* _Exercise brief_
Copy out each line of the material exactly. Pictures do not belong in the copy.

---+---

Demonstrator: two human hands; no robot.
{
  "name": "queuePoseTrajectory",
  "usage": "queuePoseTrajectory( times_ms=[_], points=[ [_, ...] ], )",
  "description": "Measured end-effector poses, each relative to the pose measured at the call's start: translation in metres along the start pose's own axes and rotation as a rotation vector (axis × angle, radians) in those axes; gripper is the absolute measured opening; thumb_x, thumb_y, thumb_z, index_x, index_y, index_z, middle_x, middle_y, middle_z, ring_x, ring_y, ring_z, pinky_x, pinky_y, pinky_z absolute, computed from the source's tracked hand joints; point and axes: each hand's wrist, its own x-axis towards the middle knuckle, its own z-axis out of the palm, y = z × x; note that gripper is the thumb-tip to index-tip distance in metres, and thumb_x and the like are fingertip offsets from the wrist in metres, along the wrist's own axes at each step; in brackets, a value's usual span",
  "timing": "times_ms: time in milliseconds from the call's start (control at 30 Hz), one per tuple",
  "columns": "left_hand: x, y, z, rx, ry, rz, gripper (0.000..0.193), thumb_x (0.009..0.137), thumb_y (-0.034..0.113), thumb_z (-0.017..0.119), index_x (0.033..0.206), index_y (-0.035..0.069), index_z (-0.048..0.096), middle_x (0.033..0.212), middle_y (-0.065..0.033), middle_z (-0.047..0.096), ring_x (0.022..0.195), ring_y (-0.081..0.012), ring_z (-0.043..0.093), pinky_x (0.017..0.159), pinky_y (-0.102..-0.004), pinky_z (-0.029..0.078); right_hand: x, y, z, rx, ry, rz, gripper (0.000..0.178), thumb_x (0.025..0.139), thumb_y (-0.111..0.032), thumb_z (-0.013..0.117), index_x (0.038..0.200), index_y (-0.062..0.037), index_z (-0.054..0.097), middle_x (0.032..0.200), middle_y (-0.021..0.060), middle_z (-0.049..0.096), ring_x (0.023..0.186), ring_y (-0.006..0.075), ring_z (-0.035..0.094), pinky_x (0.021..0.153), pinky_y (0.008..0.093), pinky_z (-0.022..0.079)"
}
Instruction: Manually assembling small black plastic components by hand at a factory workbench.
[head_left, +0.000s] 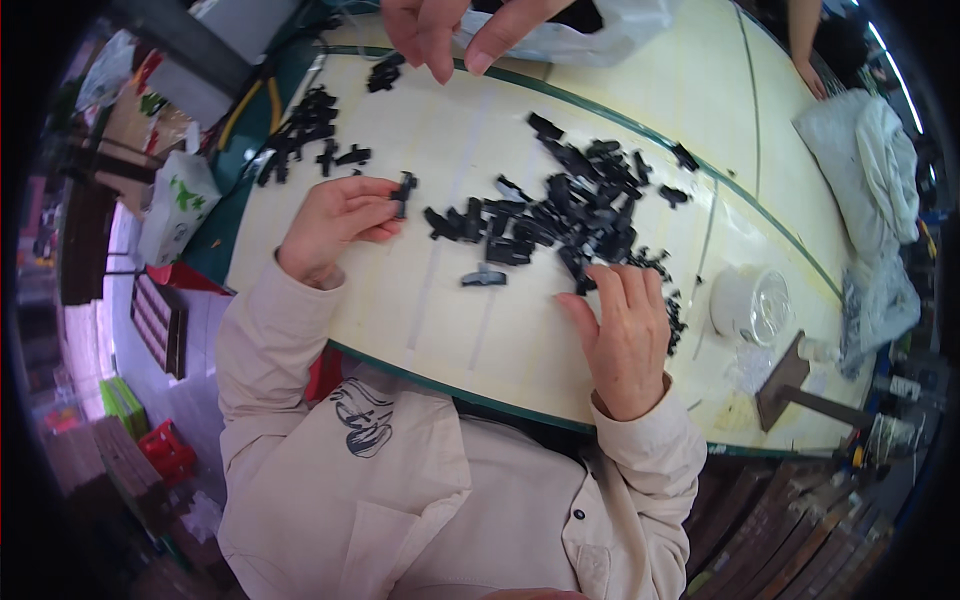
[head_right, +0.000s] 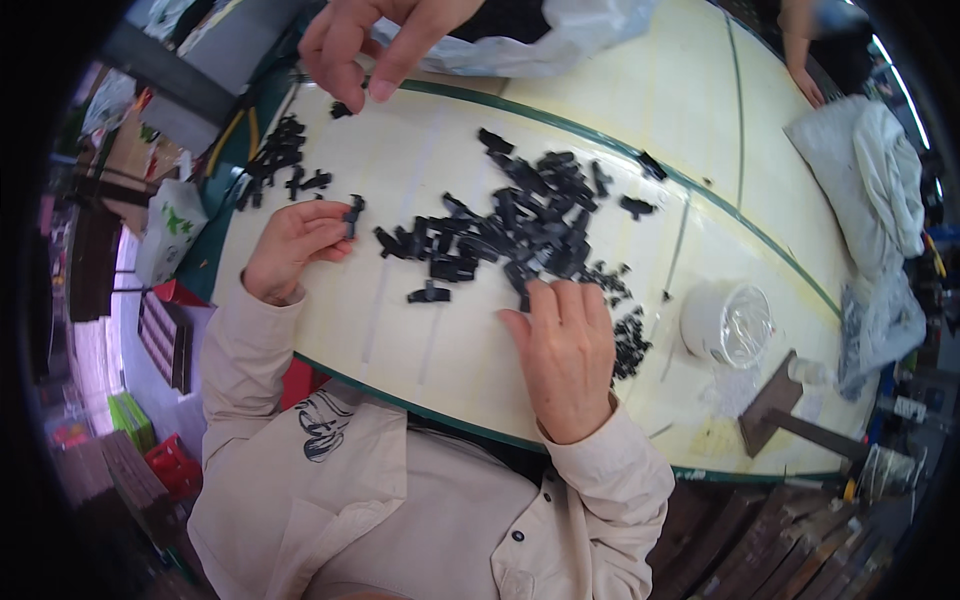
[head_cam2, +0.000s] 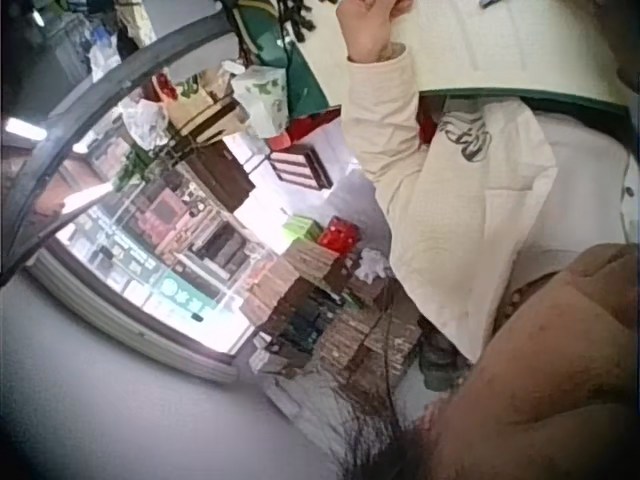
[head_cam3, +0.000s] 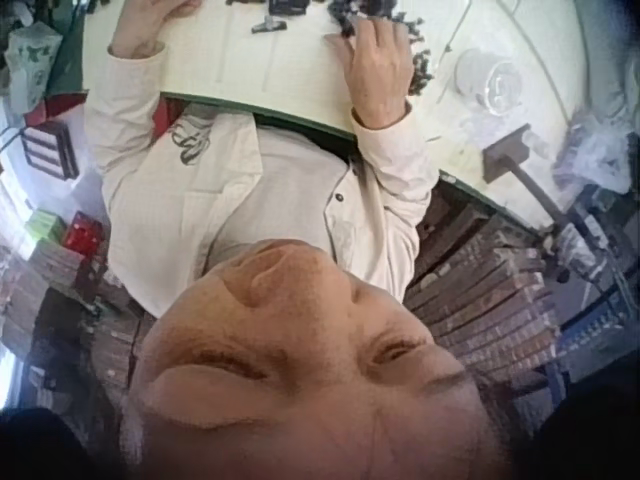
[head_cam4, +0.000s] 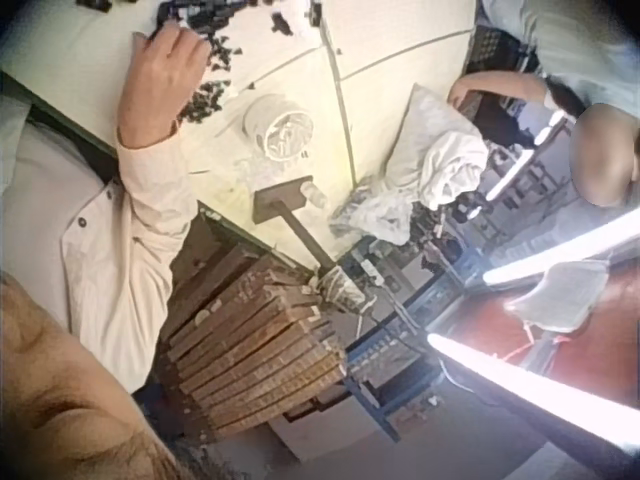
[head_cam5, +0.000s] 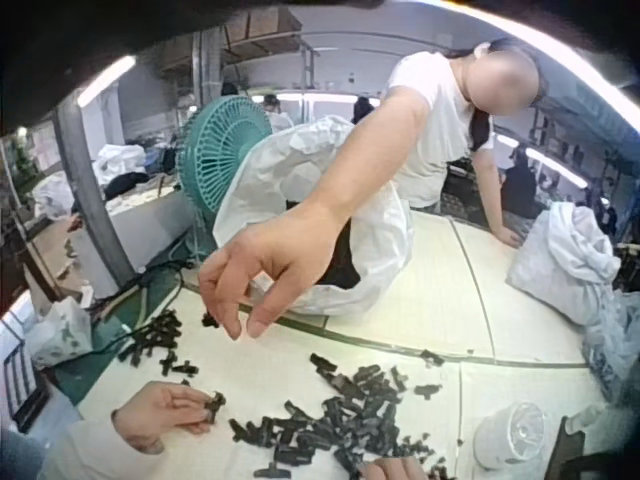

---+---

* _Output of the exercise_
Demonstrator: two human hands; no robot.
{
  "name": "queuePoseTrajectory",
  "usage": "queuePoseTrajectory( times_ms=[_], points=[ [_, ...] ], )",
  "description": "Measured end-effector poses, each relative to the pose measured at the call's start: translation in metres along the start pose's own axes and rotation as a rotation vector (axis × angle, radians) in those axes; gripper is the absolute measured opening; thumb_x, thumb_y, thumb_z, index_x, index_y, index_z, middle_x, middle_y, middle_z, ring_x, ring_y, ring_z, pinky_x, pinky_y, pinky_z absolute, computed from the source's tracked hand joints; point and axes: each hand's wrist, its own x-axis towards the middle knuckle, its own z-axis out of the palm, y = z × x; note that gripper is the thumb-tip to index-tip distance in metres, and thumb_x and the like are fingertip offsets from the wrist in metres, along the wrist's own axes at each step; in brackets, a value's usual span",
  "timing": "times_ms: time in milliseconds from the call's start (control at 30 Hz), one per tuple",
  "columns": "left_hand: x, y, z, rx, ry, rz, gripper (0.000..0.193), thumb_x (0.009..0.137), thumb_y (-0.034..0.113), thumb_z (-0.017..0.119), index_x (0.033..0.206), index_y (-0.035..0.069), index_z (-0.048..0.096), middle_x (0.033..0.212), middle_y (-0.065..0.033), middle_z (-0.047..0.096), ring_x (0.022..0.195), ring_y (-0.081..0.012), ring_z (-0.043..0.093), pinky_x (0.017..0.159), pinky_y (-0.102..-0.004), pinky_z (-0.029..0.078); right_hand: x, y, z, rx, ry, rz, gripper (0.000..0.178), thumb_x (0.025..0.139), thumb_y (-0.111..0.032), thumb_z (-0.013..0.117), index_x (0.038..0.200), index_y (-0.062..0.037), index_z (-0.054..0.097), middle_x (0.032..0.200), middle_y (-0.021..0.060), middle_z (-0.049..0.096), ring_x (0.023..0.186), ring_y (-0.006..0.075), ring_z (-0.035..0.094), pinky_x (0.021..0.153), pinky_y (0.008..0.093), pinky_z (-0.022..0.079)"
}
Instruction: Manually assembling small black plastic components by hand at a factory workbench.
[head_left, +0.000s] 
[head_right, +0.000s] 
[head_cam2, +0.000s] 
[head_cam3, +0.000s] 
[head_cam4, +0.000s] 
[head_cam5, +0.000s] 

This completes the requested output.